Financial Decisions Affecting Your Children
Caught up in the day-to-day routine of raising your children, it's easy to forget to take care of other financial decisions involving them, including: naming a guardian for your children; insurance coverage; saving for college; and more.
• Naming a guardian for your minor children. If you and your spouse both die without naming a guardian in your will, the courts will appoint one and will supervise your children's property. You may want to consider naming two guardians -- one to take physical care of your children and one to manage their assets. As your children grow, review your guardian choice every couple of years.
• Purchasing sufficient insurance. You should obtain enough life insurance to provide for your children until they are adults. Determine how much is needed for living expenses, hobbies, medical expenses, and college. Consider other items as well. For instance, will your guardian's home comfortably accommodate your children, or should you leave funds for an addition to the house? Include a financial cushion so there is plenty of money for unanticipated expenses. Also ensure you have adequate disability income insurance, so your family's lifestyle won't be disrupted if you have an injury or illness.
• Saving for college. Determine how much you need to save for your children's college education. You may have difficulty saving the amount needed to fully fund a college education. However, there are other sources to help fund those costs, such as borrowing and financial aid. Thus, your goal may be to accumulate 30%, 50%, or some other percentage of the total cost of college. Take a look at education savings accounts and Section 529 plans, both of which offer significant tax advantages.

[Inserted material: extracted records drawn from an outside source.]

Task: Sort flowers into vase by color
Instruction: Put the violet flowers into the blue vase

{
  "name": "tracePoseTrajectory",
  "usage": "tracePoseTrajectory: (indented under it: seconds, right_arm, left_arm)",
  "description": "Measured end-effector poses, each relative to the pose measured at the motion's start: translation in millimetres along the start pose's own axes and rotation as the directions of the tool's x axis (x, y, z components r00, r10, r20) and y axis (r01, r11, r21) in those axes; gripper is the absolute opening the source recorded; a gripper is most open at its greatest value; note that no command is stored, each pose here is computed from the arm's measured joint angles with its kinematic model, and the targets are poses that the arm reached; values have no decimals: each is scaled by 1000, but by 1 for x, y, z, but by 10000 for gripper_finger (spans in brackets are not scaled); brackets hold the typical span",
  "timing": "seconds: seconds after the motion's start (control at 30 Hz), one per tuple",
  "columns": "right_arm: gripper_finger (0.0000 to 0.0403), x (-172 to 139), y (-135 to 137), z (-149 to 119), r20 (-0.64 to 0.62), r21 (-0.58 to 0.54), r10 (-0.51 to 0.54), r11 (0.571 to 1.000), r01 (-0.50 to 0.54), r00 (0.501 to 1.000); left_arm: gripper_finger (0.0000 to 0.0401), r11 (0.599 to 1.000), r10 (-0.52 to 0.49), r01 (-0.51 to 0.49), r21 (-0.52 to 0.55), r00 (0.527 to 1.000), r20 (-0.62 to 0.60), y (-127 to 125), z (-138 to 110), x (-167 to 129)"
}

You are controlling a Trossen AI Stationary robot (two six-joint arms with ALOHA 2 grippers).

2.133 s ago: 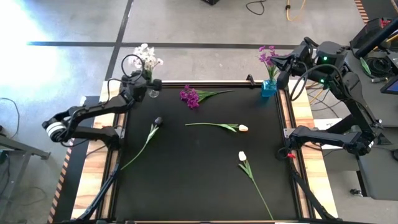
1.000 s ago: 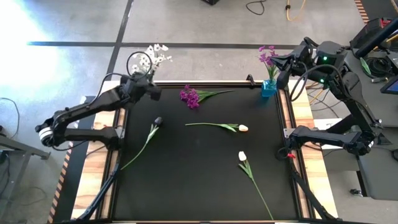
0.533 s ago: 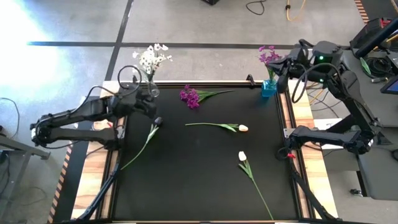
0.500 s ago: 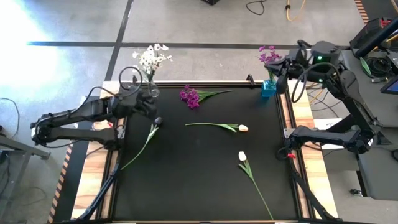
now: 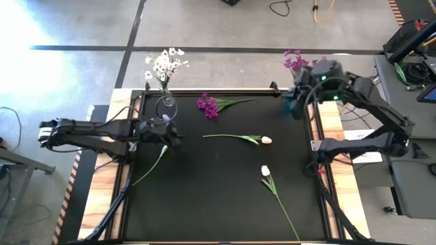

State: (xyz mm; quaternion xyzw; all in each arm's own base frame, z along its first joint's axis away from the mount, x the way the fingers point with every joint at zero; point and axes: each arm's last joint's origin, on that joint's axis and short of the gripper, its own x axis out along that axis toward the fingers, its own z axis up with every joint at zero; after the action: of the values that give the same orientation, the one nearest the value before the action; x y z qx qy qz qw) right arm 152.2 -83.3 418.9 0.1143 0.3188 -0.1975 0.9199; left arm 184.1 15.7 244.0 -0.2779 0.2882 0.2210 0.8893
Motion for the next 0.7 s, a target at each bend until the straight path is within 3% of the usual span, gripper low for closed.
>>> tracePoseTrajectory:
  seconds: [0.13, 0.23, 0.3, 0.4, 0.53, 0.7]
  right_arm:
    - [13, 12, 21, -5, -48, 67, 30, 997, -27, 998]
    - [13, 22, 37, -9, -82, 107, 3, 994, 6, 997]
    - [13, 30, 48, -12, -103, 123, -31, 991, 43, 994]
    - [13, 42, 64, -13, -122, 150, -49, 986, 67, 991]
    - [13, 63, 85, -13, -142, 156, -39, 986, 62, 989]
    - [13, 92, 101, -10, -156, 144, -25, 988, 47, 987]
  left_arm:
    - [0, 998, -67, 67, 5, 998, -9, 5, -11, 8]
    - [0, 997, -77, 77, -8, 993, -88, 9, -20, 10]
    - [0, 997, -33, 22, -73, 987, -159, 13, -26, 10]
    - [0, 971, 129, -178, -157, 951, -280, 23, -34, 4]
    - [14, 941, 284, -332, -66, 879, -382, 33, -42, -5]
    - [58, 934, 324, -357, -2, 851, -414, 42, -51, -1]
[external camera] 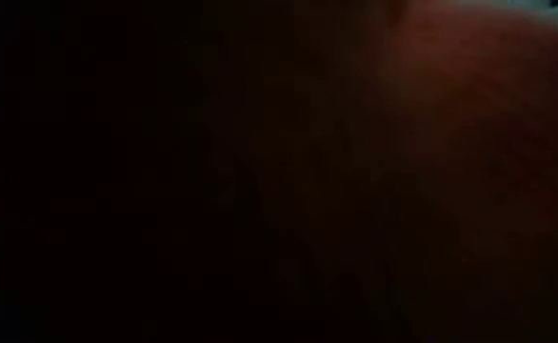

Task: Sort clothes
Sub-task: Put the red underwear into the top white bin

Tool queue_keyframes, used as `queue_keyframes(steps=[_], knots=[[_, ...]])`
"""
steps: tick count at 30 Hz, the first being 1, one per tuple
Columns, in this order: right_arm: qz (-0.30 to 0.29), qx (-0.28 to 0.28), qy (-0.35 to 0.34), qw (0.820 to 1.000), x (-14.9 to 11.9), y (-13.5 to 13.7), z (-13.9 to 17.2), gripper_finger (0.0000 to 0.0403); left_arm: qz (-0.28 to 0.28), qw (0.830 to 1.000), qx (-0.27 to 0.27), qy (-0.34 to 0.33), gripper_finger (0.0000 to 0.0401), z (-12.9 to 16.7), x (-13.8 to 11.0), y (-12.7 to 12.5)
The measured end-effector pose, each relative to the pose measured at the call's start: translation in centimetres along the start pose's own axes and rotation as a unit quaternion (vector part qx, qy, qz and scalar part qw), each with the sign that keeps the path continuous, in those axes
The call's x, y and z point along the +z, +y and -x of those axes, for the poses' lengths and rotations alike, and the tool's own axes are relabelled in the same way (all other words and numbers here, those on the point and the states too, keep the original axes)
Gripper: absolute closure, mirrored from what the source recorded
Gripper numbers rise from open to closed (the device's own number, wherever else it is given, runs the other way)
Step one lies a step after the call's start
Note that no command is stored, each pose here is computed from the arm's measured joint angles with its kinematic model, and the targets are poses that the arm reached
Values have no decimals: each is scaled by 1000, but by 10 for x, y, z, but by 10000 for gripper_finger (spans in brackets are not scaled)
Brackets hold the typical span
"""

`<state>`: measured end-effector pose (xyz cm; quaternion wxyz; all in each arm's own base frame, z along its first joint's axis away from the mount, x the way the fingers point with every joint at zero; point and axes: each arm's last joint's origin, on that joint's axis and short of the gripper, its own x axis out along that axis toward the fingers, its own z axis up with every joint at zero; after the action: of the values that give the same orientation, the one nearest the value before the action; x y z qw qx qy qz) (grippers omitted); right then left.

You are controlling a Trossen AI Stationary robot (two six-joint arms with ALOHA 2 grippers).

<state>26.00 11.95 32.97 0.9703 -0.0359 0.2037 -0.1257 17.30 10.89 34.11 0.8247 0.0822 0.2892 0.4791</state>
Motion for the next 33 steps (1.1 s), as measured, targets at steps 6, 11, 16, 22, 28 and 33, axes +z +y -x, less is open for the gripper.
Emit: queue_keyframes(steps=[6,11,16,22,28,33], knots=[[0,0,0,1000,0,0,0,123,12,1000,-12,16,203,15,10,8],[1,0,0,1000,0,0,0,123,31,993,-112,-8,183,41,19,10],[4,-1,3,1000,-1,0,0,123,28,955,-292,-48,189,68,19,-1],[6,-1,4,1000,-1,0,0,123,-6,919,-393,3,190,88,5,-23],[7,-1,5,1000,-1,0,0,123,-12,897,-433,94,191,90,-32,-58],[8,-1,5,1000,-1,0,0,123,-25,876,-454,160,191,92,-70,-91]])
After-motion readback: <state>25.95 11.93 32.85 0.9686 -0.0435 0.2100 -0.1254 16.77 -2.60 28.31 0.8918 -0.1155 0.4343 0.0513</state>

• Teaching money basics to your children. In a society that has difficulty managing money, teaching your children good money skills is a lesson that will benefit them for a lifetime. As you teach these lessons to your children, keep in mind that how you treat money is probably the most significant influence on your children's views about financial matters. If you make large purchases only after careful research and price comparisons, your children will learn to be careful before making a purchase. If you use credit cards cautiously and explain how to select a card, what items to charge, and how to pay off the balance every month, your children will learn not to abuse credit cards.
• Saving for your retirement. Don't feel guilty thinking about your own retirement when your children still need your help. One of the best gifts you can give your children is the knowledge that you will be financially independent during retirement.
• Gifting assets to your children. If you plan to leave assets to your children after your death, you may want to start making annual gifts, up to $12,000 in 2008 ($24,000 if the gift is split with your spouse), to any number of individuals without paying federal gift taxes. You can then teach your children how to handle those gifts and share in their joy from the gifts.